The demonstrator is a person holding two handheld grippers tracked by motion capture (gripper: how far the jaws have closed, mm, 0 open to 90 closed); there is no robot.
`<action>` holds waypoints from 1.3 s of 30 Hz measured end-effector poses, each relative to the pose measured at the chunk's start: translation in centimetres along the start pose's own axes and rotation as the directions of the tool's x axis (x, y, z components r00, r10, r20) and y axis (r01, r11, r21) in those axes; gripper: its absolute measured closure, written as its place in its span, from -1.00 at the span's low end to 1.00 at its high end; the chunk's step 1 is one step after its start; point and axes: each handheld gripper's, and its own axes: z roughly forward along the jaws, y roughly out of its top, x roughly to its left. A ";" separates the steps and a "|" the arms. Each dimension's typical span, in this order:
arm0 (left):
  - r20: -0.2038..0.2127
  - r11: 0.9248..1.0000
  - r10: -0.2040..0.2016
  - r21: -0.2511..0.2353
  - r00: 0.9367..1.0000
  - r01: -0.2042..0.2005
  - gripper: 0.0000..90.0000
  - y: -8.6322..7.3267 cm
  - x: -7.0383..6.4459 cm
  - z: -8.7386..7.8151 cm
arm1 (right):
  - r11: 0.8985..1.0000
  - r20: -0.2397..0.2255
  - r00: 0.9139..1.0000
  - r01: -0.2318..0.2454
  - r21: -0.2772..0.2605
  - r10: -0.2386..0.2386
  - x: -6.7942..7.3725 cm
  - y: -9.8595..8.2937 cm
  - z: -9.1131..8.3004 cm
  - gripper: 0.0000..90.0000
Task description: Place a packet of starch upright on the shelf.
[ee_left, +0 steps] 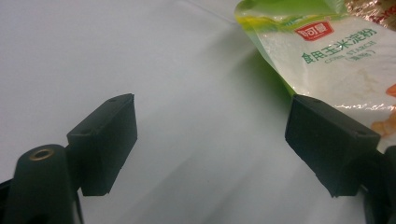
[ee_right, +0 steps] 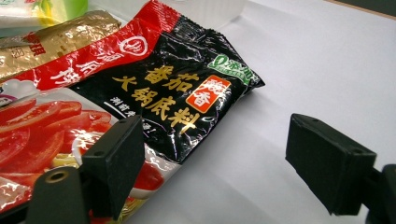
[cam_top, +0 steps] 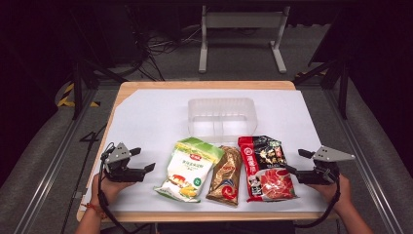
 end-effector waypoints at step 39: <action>0.306 0.976 -0.049 0.216 0.951 -0.019 -0.67 6.6 -1.7 10.8 | 0.999 -0.001 1.000 0.008 0.037 -0.008 0.5 -0.7 -0.2 -0.57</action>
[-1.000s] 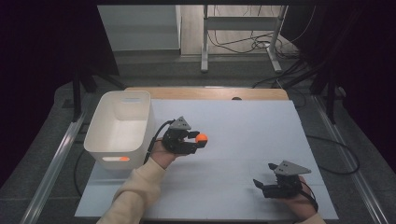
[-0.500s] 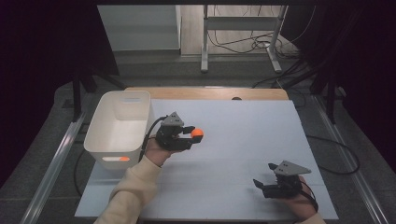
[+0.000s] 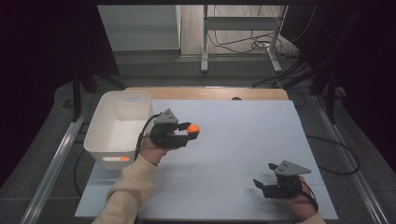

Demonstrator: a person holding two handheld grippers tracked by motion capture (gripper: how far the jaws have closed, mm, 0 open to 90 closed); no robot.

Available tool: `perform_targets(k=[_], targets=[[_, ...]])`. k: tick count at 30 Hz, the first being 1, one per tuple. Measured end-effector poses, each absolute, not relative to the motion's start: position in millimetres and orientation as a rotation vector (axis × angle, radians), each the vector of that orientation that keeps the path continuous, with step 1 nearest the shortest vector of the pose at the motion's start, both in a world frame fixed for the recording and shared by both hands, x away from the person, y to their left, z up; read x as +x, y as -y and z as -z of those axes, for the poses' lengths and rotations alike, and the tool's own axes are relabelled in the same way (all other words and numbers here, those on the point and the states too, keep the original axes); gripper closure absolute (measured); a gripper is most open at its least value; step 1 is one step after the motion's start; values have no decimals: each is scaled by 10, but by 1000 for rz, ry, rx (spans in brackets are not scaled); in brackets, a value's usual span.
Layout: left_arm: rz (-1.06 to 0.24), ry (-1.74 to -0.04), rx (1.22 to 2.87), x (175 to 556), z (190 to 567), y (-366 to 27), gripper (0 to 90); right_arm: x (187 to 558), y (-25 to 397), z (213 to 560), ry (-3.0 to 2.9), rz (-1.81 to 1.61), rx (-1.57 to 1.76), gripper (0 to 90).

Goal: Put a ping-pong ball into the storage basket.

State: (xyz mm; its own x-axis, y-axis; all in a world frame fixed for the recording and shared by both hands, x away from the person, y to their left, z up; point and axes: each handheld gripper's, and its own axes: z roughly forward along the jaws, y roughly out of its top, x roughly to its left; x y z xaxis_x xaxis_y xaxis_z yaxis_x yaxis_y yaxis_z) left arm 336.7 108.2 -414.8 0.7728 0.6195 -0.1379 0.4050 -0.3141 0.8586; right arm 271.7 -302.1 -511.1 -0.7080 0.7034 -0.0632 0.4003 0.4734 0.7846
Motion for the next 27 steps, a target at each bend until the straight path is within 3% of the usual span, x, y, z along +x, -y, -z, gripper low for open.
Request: perform_targets(k=[27], targets=[[-347, -793, 1869, 3273, 3892, -1370, 503, 2718, 3021, 5113, -2349, -1100, 927, 146]])
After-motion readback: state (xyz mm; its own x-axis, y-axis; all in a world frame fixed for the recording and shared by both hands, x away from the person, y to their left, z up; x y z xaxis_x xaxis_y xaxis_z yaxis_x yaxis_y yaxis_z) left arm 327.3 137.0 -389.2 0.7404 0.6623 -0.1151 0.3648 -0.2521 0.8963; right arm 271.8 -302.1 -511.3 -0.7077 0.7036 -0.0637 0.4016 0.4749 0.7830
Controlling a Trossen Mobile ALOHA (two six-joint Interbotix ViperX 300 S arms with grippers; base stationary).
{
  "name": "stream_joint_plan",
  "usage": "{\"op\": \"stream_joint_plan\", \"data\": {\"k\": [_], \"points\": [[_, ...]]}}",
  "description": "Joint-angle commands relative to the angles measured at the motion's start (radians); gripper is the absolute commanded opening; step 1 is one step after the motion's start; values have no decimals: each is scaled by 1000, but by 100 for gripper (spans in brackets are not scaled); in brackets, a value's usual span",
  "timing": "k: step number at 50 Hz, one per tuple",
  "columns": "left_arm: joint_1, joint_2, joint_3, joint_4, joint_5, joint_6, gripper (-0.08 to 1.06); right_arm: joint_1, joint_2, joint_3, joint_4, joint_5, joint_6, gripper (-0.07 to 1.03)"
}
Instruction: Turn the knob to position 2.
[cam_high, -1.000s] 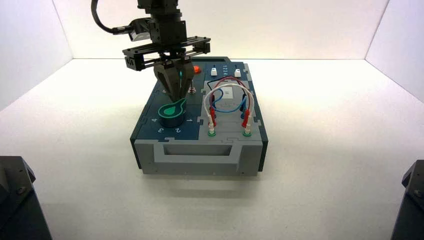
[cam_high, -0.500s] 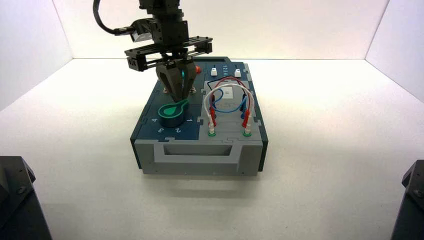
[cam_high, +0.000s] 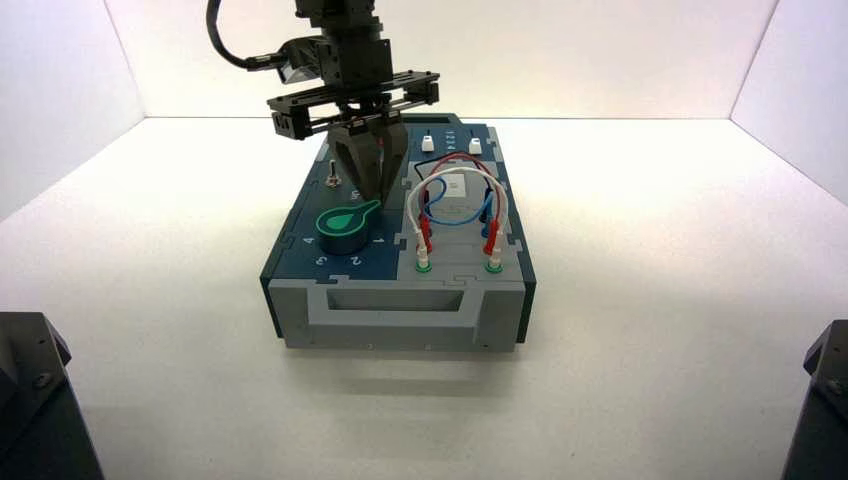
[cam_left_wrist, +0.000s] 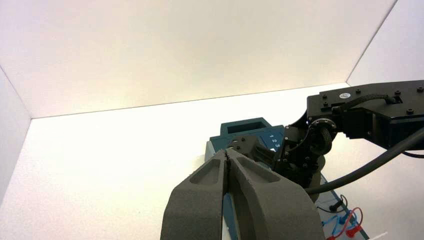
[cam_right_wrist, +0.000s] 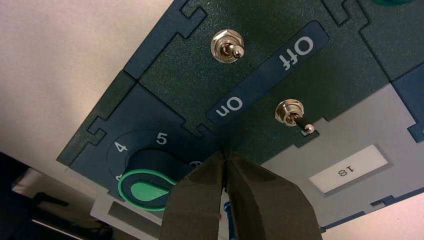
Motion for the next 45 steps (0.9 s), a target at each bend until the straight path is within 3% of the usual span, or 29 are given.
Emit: {"op": "stream_joint_plan", "data": {"k": [1, 45], "points": [[2, 8, -21, -2, -5, 3, -3, -5, -52, -9, -2, 5, -2, -2], [2, 8, -21, -2, -5, 3, -3, 12, -64, 0, 18, 29, 0, -2]]}}
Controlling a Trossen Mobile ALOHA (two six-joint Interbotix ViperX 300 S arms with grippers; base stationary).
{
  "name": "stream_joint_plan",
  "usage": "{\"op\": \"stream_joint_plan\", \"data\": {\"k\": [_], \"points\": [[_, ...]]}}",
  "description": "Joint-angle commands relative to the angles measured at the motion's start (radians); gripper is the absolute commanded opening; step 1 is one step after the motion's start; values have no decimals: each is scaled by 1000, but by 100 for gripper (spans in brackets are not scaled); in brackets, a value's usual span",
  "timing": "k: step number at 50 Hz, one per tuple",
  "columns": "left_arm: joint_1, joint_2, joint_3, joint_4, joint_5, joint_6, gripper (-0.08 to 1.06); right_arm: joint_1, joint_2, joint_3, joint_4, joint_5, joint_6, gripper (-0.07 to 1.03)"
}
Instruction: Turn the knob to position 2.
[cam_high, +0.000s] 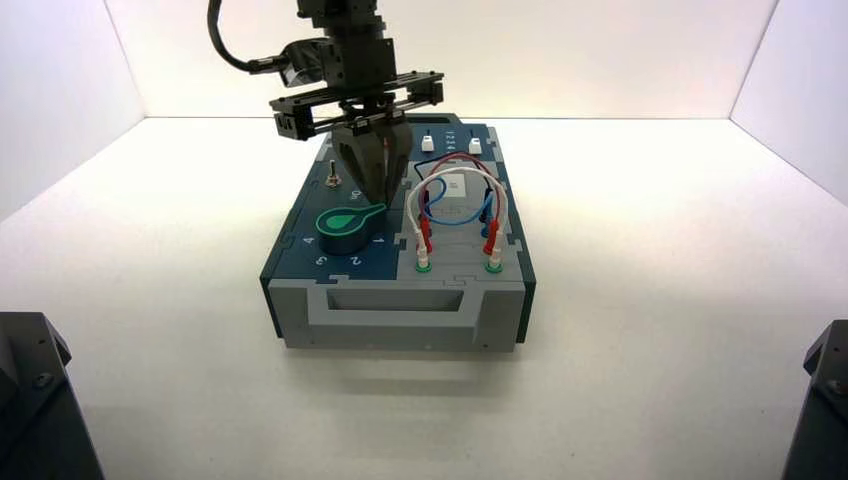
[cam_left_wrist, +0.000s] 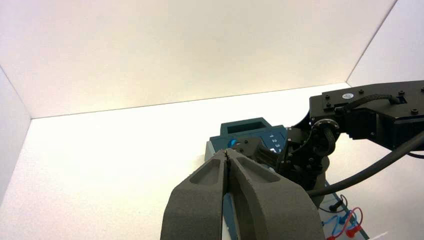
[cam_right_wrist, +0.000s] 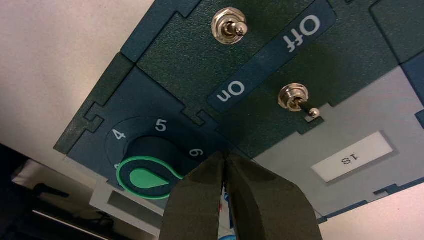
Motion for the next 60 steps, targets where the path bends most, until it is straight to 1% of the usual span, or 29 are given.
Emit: {"op": "stream_joint_plan", "data": {"k": [1, 33, 60], "points": [[2, 6, -21, -2, -5, 2, -3, 11, -55, -9, 6, 6, -2, -2], [2, 6, -21, -2, -5, 2, -3, 32, -86, 17, 17, 26, 2, -2], [2, 3, -21, -2, -5, 2, -3, 52, -87, 17, 20, 46, 8, -2]]}}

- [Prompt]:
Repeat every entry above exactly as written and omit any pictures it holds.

- [Response area]:
The demonstrator is a person holding two handheld grippers tracked by motion capture (gripper: how far the jaws have closed, mm, 0 open to 90 closed); there is no robot.
`<action>` holds waypoints from 1.3 s of 30 Hz measured end-effector poses, each relative to the pose measured at the chunk's start: translation in centimetres along the start pose's own axes and rotation as the directions of the tool's x axis (x, y, z components r00, r10, r20) and y axis (r01, r11, r21) in those axes; gripper: its absolute measured closure, written as its place in its span, from -1.00 at the span's low end to 1.00 at its high end; the chunk's step 1 is one step after its start; point and axes: each handheld gripper's, and its own axes: z roughly forward along the jaws, y roughly out of its top, x roughly to its left. A ";" separates the steps and a "|" the arms. Each dimension's typical span, in this order:
arm0 (left):
  - r20: -0.2038..0.2127
  - r11: 0.9248..1.0000
  - r10: -0.2040..0.2016
  - r21: -0.2511..0.2353
  - r00: 0.9367..1.0000
  - r01: -0.2042..0.2005
  - gripper: 0.0000..90.0000
  - y: -8.6322..7.3267 cm
  - x: -7.0383..6.4459 cm
  - z: -8.7386..7.8151 cm
arm1 (right):
  - r11: 0.8985..1.0000
  - r20: -0.2397..0.2255
  - r00: 0.9139..1.0000
  - r01: -0.2318..0.2454
  - r21: -0.2772..0.2605
  - r10: -0.2386..0.2386
  - x: -6.7942..7.3725 cm
  - y: -9.8595..8.2937 cm
  - z: -9.1131..8.3004 cm
  - gripper: 0.0000..90.0000
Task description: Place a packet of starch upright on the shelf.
[ee_left, +0 steps] 
[ee_right, +0 steps] 
[cam_top, +0 steps] 
 end-effector waypoints at step 39: <action>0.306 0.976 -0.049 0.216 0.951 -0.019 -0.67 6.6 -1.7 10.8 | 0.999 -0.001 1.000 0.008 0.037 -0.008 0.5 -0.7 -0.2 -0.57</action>
[-1.000s] 
[-0.500s] 
[+0.000s] 

Demonstrator: a person holding two handheld grippers tracked by motion capture (gripper: how far the jaws have closed, mm, 0 open to 90 closed); no robot.

Available tool: `perform_targets(k=[_], targets=[[_, ...]])`. k: tick count at 30 Hz, the first being 1, one per tuple. Measured end-effector poses, each absolute, not relative to the motion's start: position in millimetres and orientation as a rotation vector (axis × angle, radians), each the vector of that orientation that keeps the path continuous, with step 1 nearest the shortest vector of the pose at the motion's start, both in a world frame fixed for the recording and shared by both hands, x away from the person, y to their left, z up; read x as +x, y as -y and z as -z of those axes, for the poses' lengths and rotations alike, and the tool's own axes are relabelled in the same way (all other words and numbers here, those on the point and the states too, keep the original axes); gripper closure absolute (measured); a gripper is most open at its least value; step 1 is one step after the motion's start; values have no decimals: each is scaled by 10, but by 1000 for rz, ry, rx (spans in brackets are not scaled); in brackets, a value's usual span.
Layout: left_arm: rz (-1.06 to 0.24), ry (-1.74 to -0.04), rx (1.22 to 2.87), x (175 to 556), z (190 to 567), y (-366 to 27), gripper (0 to 90); right_arm: x (187 to 558), y (-25 to 397), z (213 to 560), ry (-3.0 to 2.9), rz (-1.81 to 1.61), rx (-1.57 to 1.76), gripper (0 to 90).

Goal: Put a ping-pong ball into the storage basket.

State: (xyz mm; its own x-axis, y-axis; all in a world frame fixed for the recording and shared by both hands, x away from the person, y to their left, z up; point and axes: each handheld gripper's, and its own axes: z roughly forward along the jaws, y roughly out of its top, x roughly to its left; x y z xaxis_x xaxis_y xaxis_z yaxis_x yaxis_y yaxis_z) left arm 336.7 108.2 -414.8 0.7728 0.6195 -0.1379 0.4050 -0.3141 0.8586; right arm 271.7 -302.1 -511.1 -0.7080 0.7034 -0.0632 0.4003 0.4734 0.7846
Motion for the next 27 steps, a target at each bend until the straight path is within 3% of the usual span, x, y, z along +x, -y, -z, gripper low for open.
Request: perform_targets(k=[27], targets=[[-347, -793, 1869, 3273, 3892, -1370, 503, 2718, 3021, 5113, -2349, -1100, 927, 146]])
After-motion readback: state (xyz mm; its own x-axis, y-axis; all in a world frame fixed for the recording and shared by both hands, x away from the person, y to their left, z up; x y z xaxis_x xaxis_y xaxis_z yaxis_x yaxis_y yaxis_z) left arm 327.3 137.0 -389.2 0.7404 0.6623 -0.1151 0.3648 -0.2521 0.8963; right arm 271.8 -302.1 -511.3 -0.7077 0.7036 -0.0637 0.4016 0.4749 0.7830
Controlling a Trossen Mobile ALOHA (two six-joint Interbotix ViperX 300 S arms with grippers; base stationary).
{
  "name": "stream_joint_plan",
  "usage": "{\"op\": \"stream_joint_plan\", \"data\": {\"k\": [_], \"points\": [[_, ...]]}}",
  "description": "Joint-angle commands relative to the angles measured at the motion's start (radians); gripper is the absolute commanded opening; step 1 is one step after the motion's start; values have no decimals: each is scaled by 1000, but by 100 for gripper (spans in brackets are not scaled); in brackets, a value's usual span",
  "timing": "k: step number at 50 Hz, one per tuple",
  "columns": "left_arm: joint_1, joint_2, joint_3, joint_4, joint_5, joint_6, gripper (-0.08 to 1.06); right_arm: joint_1, joint_2, joint_3, joint_4, joint_5, joint_6, gripper (-0.07 to 1.03)"
}
Instruction: Turn the knob to position 2.
[cam_high, -1.000s] 
[cam_high, -0.500s] 
[cam_high, +0.000s] 
[cam_left_wrist, +0.000s] 
[cam_right_wrist, +0.000s] 
Motion for the next 45 steps (0.9 s), a target at each bend until the straight path is within 3% of the usual span, or 29 are given.
Emit: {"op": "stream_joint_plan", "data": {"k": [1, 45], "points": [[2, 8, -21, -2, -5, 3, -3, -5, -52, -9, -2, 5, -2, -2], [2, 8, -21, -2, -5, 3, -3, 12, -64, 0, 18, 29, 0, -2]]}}
Controlling a Trossen Mobile ALOHA (two six-joint Interbotix ViperX 300 S arms with grippers; base stationary).
{
  "name": "stream_joint_plan",
  "usage": "{\"op\": \"stream_joint_plan\", \"data\": {\"k\": [_], \"points\": [[_, ...]]}}",
  "description": "Joint-angle commands relative to the angles measured at the motion's start (radians); gripper is the absolute commanded opening; step 1 is one step after the motion's start; values have no decimals: each is scaled by 1000, but by 100 for gripper (spans in brackets are not scaled); in brackets, a value's usual span",
  "timing": "k: step number at 50 Hz, one per tuple",
  "columns": "left_arm: joint_1, joint_2, joint_3, joint_4, joint_5, joint_6, gripper (-0.08 to 1.06); right_arm: joint_1, joint_2, joint_3, joint_4, joint_5, joint_6, gripper (-0.07 to 1.03)"
}
Instruction: Turn the knob to position 2.
[cam_high, +0.000s] 
[cam_left_wrist, +0.000s] 
[cam_right_wrist, +0.000s] 
Motion for the next 60 steps, targets where the path bends most, until it is straight to 1% of the usual span, or 29 are given.
Emit: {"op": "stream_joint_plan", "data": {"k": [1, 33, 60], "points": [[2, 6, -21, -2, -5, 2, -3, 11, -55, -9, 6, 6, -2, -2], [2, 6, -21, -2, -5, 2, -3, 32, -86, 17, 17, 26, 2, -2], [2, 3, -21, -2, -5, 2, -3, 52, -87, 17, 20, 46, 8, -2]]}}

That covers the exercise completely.